From the first line of the data down to and including the line with "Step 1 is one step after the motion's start", copy everything exactly, leaving out pictures.
..............................
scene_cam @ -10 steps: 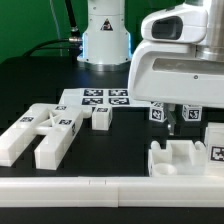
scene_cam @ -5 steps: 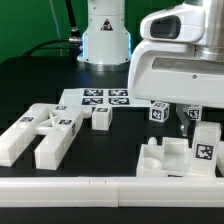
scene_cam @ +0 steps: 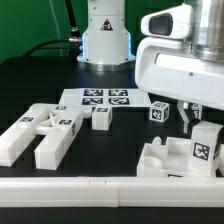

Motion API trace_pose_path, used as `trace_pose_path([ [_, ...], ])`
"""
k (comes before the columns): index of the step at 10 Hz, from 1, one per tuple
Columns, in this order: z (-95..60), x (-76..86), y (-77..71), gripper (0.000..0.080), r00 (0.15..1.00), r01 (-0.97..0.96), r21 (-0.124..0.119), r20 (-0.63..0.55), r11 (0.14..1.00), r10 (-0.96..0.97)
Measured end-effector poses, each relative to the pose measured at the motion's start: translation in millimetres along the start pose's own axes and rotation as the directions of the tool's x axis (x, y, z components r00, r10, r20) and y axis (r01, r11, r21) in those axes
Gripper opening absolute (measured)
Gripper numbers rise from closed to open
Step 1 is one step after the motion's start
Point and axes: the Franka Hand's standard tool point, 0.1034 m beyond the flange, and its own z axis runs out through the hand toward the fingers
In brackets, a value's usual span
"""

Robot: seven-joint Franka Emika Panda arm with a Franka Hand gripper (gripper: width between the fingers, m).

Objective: Assemble chair

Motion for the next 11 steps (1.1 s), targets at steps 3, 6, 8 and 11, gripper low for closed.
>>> trace_pose_path([
  [3, -0.2, -4.9, -4.2, 0.0291, 0.957, -0.290, 0.005, 0.012, 0.957, 0.290],
  [6, 0.1, -5.3, -4.5, 0.0291, 0.889, -0.458, 0.003, 0.013, 0.889, 0.458],
  [8, 0.1, -5.8, -4.9, 0.0291, 0.832, -0.555, 0.002, 0.015, 0.832, 0.555],
  [11, 0.3, -7.8, -10.8, 0.0291, 0.659, -0.752, 0.037, 0.030, 0.658, 0.751],
])
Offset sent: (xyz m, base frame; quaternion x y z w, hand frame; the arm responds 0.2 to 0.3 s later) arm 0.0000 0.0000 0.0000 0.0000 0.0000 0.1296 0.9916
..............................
WORKED SOLUTION:
scene_cam @ -10 steps: 
scene_cam @ -5 steps: 
scene_cam @ +0 steps: 

Motion API trace_pose_path, used as `trace_pose_path([ [_, ...], ])`
"""
k (comes before the columns): index of the step at 10 Hz, from 1, one per tuple
Columns, in this order: z (-95..60), x (-76..86), y (-77..71), gripper (0.000..0.080), r00 (0.15..1.00), r01 (-0.97..0.96), r21 (-0.124..0.119), r20 (-0.63..0.55), r11 (0.14..1.00), r10 (-0.96..0.97)
Measured end-effector poses, each relative to the pose measured at the motion's start: translation in millimetres along the start pose's own axes and rotation as the directions of the tool's x axis (x, y, z components r00, r10, r20) and y axis (r01, r11, r21) in those axes
Gripper opening absolute (measured)
Gripper numbers rise from closed to open
Step 1 is one step after the motion's start

No further answer is needed.